Patient advocacy organisations are doing essential work to bridge this gap, fielding calls from families trying to understand whether a therapy might apply, which centres are enrolling, and what the referral process looks like. But they are carrying a burden that the broader industry should be sharing.
What closing the gap actually requires
None of this requires abandoning what has worked. Centralised manufacturing has a role. Specialised centres have a role. Clinical trials remain essential. But the field cannot treat those as the limit of what's possible, or assume that the current model, in total, is the right one to move the field forward.
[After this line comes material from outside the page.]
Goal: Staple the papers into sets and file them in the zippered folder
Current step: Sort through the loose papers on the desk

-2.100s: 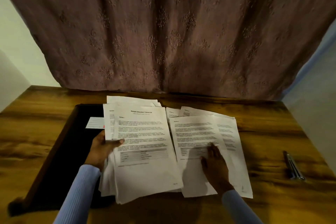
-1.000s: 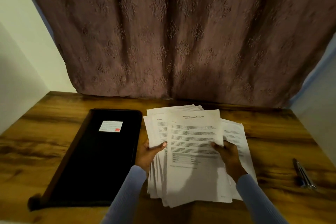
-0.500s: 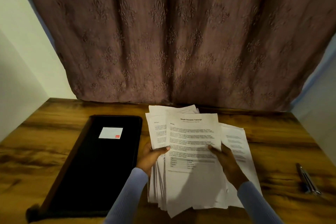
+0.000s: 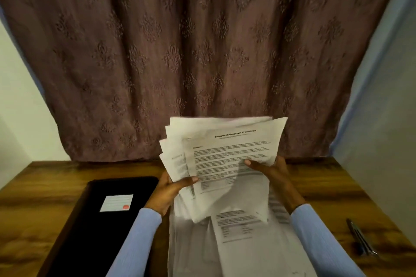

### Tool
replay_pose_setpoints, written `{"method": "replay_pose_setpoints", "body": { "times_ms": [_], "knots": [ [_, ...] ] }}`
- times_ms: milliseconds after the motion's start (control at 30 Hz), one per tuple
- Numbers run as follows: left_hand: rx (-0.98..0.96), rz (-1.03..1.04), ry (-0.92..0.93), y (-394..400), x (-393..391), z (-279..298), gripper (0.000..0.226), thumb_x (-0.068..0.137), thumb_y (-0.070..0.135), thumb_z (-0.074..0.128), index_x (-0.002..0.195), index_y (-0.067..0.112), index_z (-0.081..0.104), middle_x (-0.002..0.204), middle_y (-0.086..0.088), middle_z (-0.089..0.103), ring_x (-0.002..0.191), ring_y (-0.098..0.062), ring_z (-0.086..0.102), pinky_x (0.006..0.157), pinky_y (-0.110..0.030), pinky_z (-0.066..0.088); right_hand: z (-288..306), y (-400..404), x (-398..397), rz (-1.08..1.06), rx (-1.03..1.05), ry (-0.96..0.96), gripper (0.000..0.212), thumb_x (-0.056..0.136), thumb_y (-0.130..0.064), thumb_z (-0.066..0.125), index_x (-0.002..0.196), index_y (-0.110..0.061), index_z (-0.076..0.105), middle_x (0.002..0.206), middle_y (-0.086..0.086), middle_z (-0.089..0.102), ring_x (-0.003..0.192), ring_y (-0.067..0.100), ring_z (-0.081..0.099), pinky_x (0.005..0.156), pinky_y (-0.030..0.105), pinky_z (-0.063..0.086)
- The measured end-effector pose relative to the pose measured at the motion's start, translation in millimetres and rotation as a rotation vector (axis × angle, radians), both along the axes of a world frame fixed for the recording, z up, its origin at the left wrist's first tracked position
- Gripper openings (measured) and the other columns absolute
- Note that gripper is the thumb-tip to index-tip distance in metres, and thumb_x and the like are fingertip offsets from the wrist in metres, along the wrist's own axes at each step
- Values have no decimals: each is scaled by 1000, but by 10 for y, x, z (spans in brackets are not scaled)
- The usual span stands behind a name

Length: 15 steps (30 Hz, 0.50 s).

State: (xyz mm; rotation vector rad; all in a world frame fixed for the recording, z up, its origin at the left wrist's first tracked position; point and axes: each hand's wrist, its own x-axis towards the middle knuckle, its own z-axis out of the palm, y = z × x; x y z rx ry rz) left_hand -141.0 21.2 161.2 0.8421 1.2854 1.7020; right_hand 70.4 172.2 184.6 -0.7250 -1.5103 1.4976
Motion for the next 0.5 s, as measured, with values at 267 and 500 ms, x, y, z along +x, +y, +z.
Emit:
{"method": "replay_pose_setpoints", "body": {
  "times_ms": [267,500],
  "knots": [
    [65,224,10,64,231,-124,40,66,8,81,104,7,67,101,-10,73,96,-26,69,79,-34,56,-367,-113,36,-1,-37,-136,51,61,0,81,103,-18,58,98,-3,67,97,16,64,66,14,55],
    [62,283,-51,172,335,39,22,75,6,73,96,5,68,92,-7,74,85,-22,72,63,-25,56,-246,-54,-67,71,15,-163,59,54,-14,87,107,-20,62,99,-6,71,93,9,67,72,20,56]
  ]
}}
Closing the access gap requires a deliberate effort on several fronts simultaneously: lower-cost vector supply that doesn't require large-pharma infrastructure to access; manufacturing workflows designed from the start for technology transfer; clinical and regulatory education that reaches community oncologists, not just academic specialists; reimbursement models built for the actual cost structure of advanced therapies; and connectivity between developers, clinicians, payers, patient advocates, and health systems that do not currently exist at scale.
As CAR-T expands into autoimmune disease, infectious disease, and rare disease, some of which carry larger and more geographically distributed patient populations than the haematologic cancers that established the field, the pressure on the access model will intensify. A system designed for a few thousand patients a year at elite academic centres will not serve what this field is becoming.
The progress being made in vector accessibility, manufacturing flexibility, bioprocessing, and near-patient deployment is real. But progress inside the industry is not the same as access across the healthcare system. If the next phase of cell and gene therapy is going to reach broader patient populations, the conversation must expand beyond scientific feasibility and include manufacturability, transferability, and geographic accessibility as core design priorities, not downstream considerations.
About the author
Michael Kadan, PhD, MBA, is chief operating officer at Vector BioMed. He received his PhD in Biology from The Johns Hopkins University and later obtained an MBA from Frostburg State University. Kadan began his biotech industry career in 1989 with one of the founding companies in gene therapy, Genetic Therapy Inc. In his current role, Kadan brings over 30 years of experience in the development and manufacturing of biologics. He has acquired an in-depth understanding of the CMC related issues important for biologics product development and has contributed to numerous INDs, enabling the clinical evaluation of products ranging from retrovirus, adenovirus, monoclonal antibodies, and lentiviral vectors. Prior to launching Vector BioMed, Kadan’s recent experience includes five years specialising in Lentiviral vector scale-up and manufacturing technology. As director of manufacturing at Lentigen Technology Inc. (a Miltenyi company) he led the implementation of a state-of-the-art platform process for lentivirus production and oversaw the successful completion of hundreds of GMP batches of lentiviral vector destined for human clinical trials.